The funda behind the title "Half Past Dead" is that Steven Seagal in one of the opening scenes takes seven bullets in his chest and is officially declared dead. He is supposed to be dead for about 20 minutes and then a bunch of medical birdies revive him. I bet if they had revealed to him what absolutely hideous stuff he's going to go through later, he would've never made any sort of attempt to live again.
Steven Seagal plays Sascha, a Russian immigrant who's an undercover FBI agent. He's gone undercover to crack down on an international car deals scandal and there he makes a lot of friends on the wrong side of the law, the most prominent among them being Nicholas (Jeffrey Rule), who's been like his brother. During one of their (Sascha's and Nicholas') routine hauls, they get busted by the FBI and are packed off to Alcatraz, an ultra modern prison just a day-and-night's swim away from the shark-infested waters off the US coast.
Alcatraz is a newly commissioned state-of-the-art prison where prisoners are fitted with special implants to prevent escape. For the first time, a very notorious criminal is about to be executed here, and a gang of mercenaries aided by Donny (Morris Chestnut) swamps the place to find out where the gold treasure was hidden by the guy who's to be executed. Predictably, Sascha rallies all the prisoners, who, incredibly, oblige, and let the mercenaries' souls free from their bodies. So much for that.

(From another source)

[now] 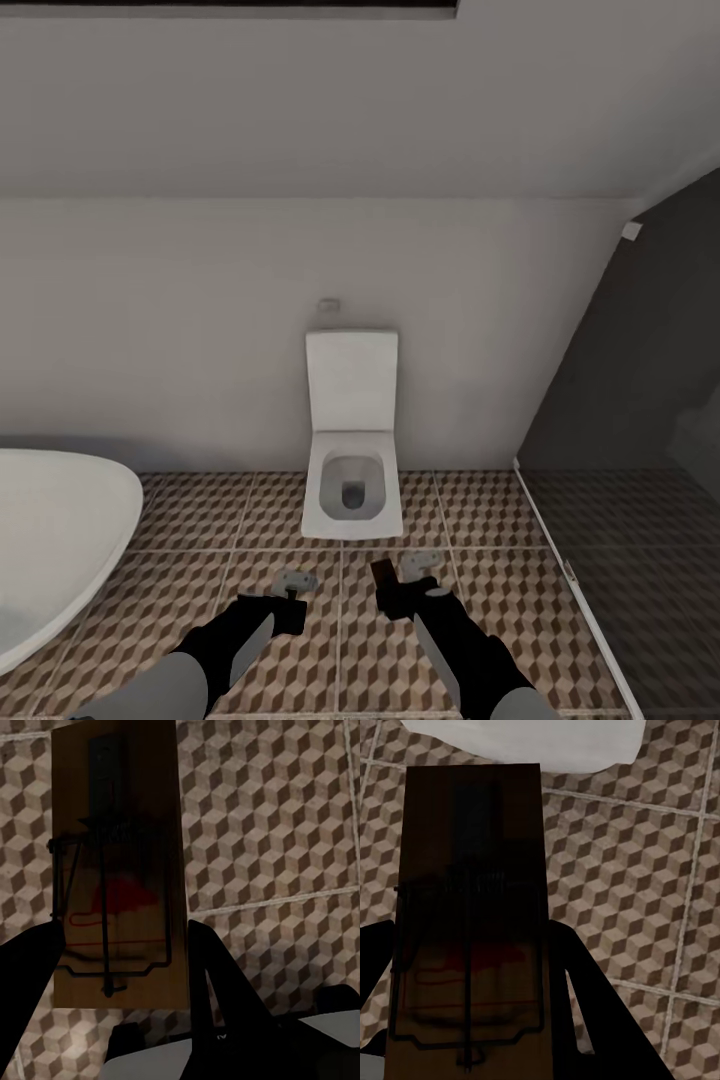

Steven Seagal looks pathologically depressed all through the movie. Not that one can help looking like that too much given the movie you are in, but that adds to the miseries of the audience. Like many other movies, Half Past Dead also tries to create a chemistry between two opposite characters, and while that worked in the case of Jackie Chan and Chris Tucker in the Rush Hour series, it fails miserably between Seagal and Jeffrey. The background score, which is primarily a mish-mash of Heavy Metal and Rap, only pretends to add pace to the flick. There's hardly any dialogue in the movie - it's violence all the way.
The film is akin to blowing a loud horn on a deserted road - the driver is happy with what he did, but nobody notices and nobody cares. The only thing that would keep you awake in the comfort of an air-cooled hall is the ringing din of the machine guns - else you may consider counting the falling bodies to doze off.